> What needs to be done:
A verbatim reproduction of the lines below, from the line containing "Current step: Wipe" through the line containing "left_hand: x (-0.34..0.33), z", both ends included, is the whole required output.

> Provided data:
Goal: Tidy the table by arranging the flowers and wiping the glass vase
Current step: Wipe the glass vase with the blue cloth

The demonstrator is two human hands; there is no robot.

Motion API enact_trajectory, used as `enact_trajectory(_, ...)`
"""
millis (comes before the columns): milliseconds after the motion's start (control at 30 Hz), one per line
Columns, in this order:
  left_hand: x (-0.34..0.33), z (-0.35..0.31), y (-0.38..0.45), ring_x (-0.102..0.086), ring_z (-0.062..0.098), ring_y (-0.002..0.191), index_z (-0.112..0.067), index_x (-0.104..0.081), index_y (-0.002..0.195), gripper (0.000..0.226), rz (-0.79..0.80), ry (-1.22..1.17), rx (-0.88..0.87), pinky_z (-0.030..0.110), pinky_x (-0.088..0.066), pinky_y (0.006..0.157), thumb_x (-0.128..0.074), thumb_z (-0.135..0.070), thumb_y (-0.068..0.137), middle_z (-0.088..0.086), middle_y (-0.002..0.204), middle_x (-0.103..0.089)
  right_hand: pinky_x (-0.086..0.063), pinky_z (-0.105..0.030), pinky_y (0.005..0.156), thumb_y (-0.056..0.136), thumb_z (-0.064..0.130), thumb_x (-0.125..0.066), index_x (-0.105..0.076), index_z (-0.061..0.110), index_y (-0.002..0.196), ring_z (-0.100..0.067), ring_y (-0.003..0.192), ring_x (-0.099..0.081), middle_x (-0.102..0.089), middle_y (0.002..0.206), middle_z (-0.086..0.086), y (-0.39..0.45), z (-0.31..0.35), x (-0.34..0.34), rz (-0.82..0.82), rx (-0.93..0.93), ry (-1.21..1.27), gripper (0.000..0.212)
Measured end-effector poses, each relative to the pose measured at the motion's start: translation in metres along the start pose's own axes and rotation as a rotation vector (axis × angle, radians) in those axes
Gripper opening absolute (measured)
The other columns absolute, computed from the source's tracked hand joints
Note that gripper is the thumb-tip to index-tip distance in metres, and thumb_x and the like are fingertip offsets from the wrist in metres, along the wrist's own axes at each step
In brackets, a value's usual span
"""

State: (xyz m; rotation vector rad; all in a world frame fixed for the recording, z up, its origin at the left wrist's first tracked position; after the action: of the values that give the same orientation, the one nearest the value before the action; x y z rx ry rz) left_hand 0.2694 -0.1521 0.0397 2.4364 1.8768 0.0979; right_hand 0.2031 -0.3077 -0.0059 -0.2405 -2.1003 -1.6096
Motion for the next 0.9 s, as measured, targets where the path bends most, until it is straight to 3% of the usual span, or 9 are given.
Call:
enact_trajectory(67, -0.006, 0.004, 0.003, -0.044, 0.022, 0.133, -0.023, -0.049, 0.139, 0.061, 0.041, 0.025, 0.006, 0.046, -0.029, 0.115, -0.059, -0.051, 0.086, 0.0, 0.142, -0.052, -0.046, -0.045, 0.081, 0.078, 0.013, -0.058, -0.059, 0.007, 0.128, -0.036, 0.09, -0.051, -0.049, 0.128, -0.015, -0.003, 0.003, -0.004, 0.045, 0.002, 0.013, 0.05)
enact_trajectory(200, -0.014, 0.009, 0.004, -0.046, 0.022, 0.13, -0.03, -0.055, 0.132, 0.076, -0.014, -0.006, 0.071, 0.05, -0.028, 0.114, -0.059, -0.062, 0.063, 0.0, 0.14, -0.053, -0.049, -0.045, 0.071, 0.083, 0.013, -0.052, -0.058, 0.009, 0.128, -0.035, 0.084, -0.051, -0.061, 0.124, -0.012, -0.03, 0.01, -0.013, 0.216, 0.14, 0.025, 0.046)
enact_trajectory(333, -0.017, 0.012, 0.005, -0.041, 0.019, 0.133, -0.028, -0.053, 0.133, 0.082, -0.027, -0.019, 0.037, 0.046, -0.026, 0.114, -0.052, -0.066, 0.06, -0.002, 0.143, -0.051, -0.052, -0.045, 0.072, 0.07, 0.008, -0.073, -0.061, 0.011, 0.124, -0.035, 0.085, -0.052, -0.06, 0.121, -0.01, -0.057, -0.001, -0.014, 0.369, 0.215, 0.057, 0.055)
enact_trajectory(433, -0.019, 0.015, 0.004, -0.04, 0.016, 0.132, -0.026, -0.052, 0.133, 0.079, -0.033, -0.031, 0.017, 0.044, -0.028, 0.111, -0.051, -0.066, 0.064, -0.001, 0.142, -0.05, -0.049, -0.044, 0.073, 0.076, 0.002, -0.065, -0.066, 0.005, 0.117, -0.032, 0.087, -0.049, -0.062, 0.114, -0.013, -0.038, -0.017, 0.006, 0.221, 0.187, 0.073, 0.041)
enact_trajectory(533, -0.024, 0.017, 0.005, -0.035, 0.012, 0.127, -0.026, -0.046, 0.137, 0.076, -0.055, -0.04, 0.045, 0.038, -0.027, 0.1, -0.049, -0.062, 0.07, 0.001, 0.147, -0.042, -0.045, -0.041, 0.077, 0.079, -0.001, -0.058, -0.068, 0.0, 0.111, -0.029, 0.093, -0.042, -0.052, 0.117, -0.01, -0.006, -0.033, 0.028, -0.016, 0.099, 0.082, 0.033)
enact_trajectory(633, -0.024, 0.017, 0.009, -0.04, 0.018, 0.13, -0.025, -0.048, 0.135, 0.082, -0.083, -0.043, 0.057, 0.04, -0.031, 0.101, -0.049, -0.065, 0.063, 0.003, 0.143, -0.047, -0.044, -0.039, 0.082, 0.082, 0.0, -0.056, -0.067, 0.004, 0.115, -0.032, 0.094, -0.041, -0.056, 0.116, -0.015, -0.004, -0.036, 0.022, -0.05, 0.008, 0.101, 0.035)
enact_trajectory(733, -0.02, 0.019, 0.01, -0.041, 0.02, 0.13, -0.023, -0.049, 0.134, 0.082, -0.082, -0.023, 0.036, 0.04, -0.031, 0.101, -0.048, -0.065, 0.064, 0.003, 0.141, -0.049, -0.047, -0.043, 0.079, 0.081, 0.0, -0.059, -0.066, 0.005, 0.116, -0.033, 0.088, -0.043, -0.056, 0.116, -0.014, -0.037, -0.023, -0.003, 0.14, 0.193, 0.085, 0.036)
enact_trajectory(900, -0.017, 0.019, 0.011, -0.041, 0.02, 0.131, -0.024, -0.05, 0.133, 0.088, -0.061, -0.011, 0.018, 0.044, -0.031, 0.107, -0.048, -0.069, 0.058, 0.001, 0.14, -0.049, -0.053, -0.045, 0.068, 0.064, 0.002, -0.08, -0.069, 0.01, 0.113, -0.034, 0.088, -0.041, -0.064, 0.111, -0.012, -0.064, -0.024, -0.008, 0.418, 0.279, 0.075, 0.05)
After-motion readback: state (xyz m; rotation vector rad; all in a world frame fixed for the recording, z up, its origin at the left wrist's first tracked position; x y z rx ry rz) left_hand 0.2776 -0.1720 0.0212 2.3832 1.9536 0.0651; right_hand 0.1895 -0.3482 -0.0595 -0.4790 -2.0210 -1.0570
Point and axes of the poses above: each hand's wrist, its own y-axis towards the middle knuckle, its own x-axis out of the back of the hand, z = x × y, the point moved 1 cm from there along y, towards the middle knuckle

> Answer to this problem:
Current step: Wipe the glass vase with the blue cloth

The demonstrator is two human hands; there is no robot.

Motion API enact_trajectory, used as `enact_trajectory(_, ...)`
"""
millis (comes before the columns): milliseconds after the motion's start (control at 30 Hz), one per line
Columns, in this order:
  left_hand: x (-0.34..0.33), z (-0.35..0.31), y (-0.38..0.45), ring_x (-0.102..0.086), ring_z (-0.062..0.098), ring_y (-0.002..0.191), index_z (-0.112..0.067), index_x (-0.104..0.081), index_y (-0.002..0.195), gripper (0.000..0.226), rz (-0.79..0.80), ry (-1.22..1.17), rx (-0.88..0.87), pinky_z (-0.030..0.110), pinky_x (-0.088..0.066), pinky_y (0.006..0.157), thumb_x (-0.128..0.074), thumb_z (-0.135..0.070), thumb_y (-0.068..0.137), middle_z (-0.088..0.086), middle_y (-0.002..0.204), middle_x (-0.103..0.089)

This output is complete, and the exercise is done.